The Boston University Electronics Design Facility is building next-generation readout electronics for the CMS experiment at CERN in Geneva, Switzerland. CERN is the home of the Large Hadron Collider, the world's largest machine!

The LHC is currently circulating bunches of protons at 7 TeV. To put that in everyday terms, the total energy of one bunch of protons is about 110 kJ, which is enough energy to lift a typical 200T diesel locomotive 50 meters in the air!

Instead of lifting locomotives, the protons collide head-on, recreating conditions which have not existed since shortly after the big bang. New particles such as the elusive Higgs Boson may be created, giving us a unique understanding of how all matter achieves it's mass.

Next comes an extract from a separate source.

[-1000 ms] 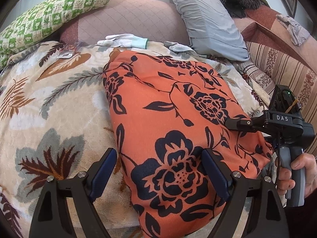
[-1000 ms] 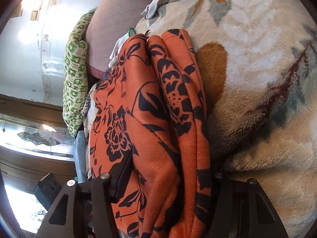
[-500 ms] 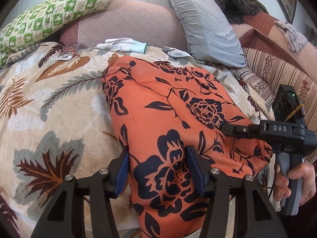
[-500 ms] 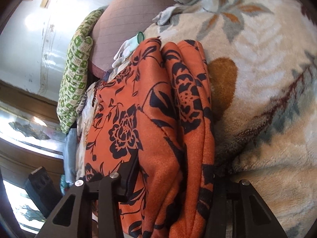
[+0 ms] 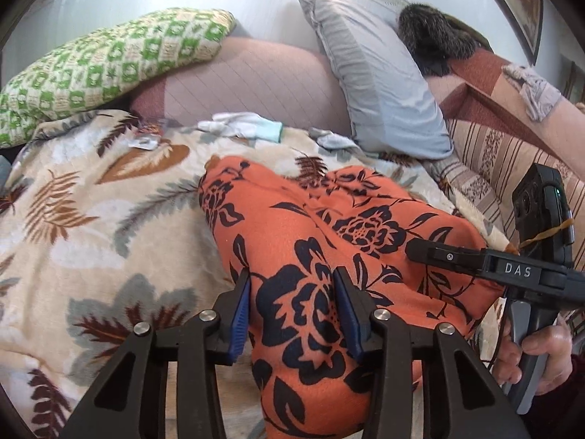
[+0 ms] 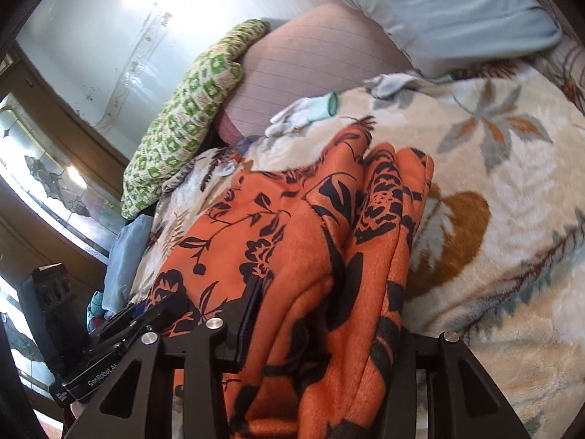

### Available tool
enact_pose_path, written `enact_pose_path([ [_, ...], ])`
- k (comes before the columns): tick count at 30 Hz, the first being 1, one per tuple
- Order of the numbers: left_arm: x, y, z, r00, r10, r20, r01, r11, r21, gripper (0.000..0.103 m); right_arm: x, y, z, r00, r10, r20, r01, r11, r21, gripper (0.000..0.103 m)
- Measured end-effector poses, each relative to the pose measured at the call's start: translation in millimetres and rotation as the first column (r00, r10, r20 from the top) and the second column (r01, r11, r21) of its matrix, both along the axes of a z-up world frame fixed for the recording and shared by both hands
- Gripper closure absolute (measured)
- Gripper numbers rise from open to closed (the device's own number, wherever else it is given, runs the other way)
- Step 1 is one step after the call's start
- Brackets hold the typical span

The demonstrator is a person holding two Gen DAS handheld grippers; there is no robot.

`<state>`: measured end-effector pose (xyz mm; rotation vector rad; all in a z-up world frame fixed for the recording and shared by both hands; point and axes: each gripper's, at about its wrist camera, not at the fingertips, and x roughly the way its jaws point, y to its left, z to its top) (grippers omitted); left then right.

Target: Fold small clothes

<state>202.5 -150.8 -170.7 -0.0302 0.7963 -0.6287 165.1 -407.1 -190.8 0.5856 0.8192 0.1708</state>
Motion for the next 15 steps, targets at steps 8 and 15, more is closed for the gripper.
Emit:
enact_pose_path([
  [8,-2,36,18,0.997,0.071,0.041,-0.071,0.997,-0.002,0.059,11,52,17,0.991,0.105,0.082,-0.098,0.991,-0.091,0.058],
  [15,2,60,17,0.992,0.114,0.045,-0.115,0.993,0.025,0.060,18,82,12,0.984,0.149,0.098,-0.138,0.984,-0.108,0.058],
])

Each collision produces hundreds or thousands of secondary particles, which are captured by a huge underground detector (4 stories high). The detector is essentially a 3-dimensional digital camera, which takes a 100 Mega-pixel 3D photo 40 million times per second! That's something like 5,000 Gigabytes per second.

Data, data and more data!

What happens to all this data? Each event ("photo") is examined by a trigger system to see if it contains any potentially interesting particle interactions. If the trigger sends an accept ("yes") signal, the data is send to a "farm" of computer servers for further processing and storage. Much of this processing is performed by Xilinx FPGAs on boards built at Universities (including Boston University) and labs worldwide.

The current generation of readout electronics for a portion of the CMS detector called HCAL (Hadron Calorimeter) was built using the VMEbus standard at Boston University. Shown here is one of 32 "crates" of electronics. As you can see, a lot of cables are required to carry data between electronics modules. Incidentally, one HCAL electronics crate contains about 56 Xilinx FPGAs, mostly from the Spartan-3 and Virtex-2 families.


Upgrades are currently underway to increase the energy and intensity of the LHC beams, producing up to 10 times as much data. The current electronics will be replaced starting next year with new electronics built using the new telecommunications standard MicroTCA.

A MicroTCA board (example shown to the right) is a small board which typically contains one or two large FPGAs and a connector to the backplane in the crate. Each module can transfer up to 20 Gigabytes per second to other modules via the backplane. Newer Xilinx FPGAs are ideal for use in MicroTCA modules, as they contain high-speed serializer/deserializer blocks which can directly interface to the backplane.

The EDF is supplying AMC13 modules for use in MicroTCA crates throughout CMS. See for details.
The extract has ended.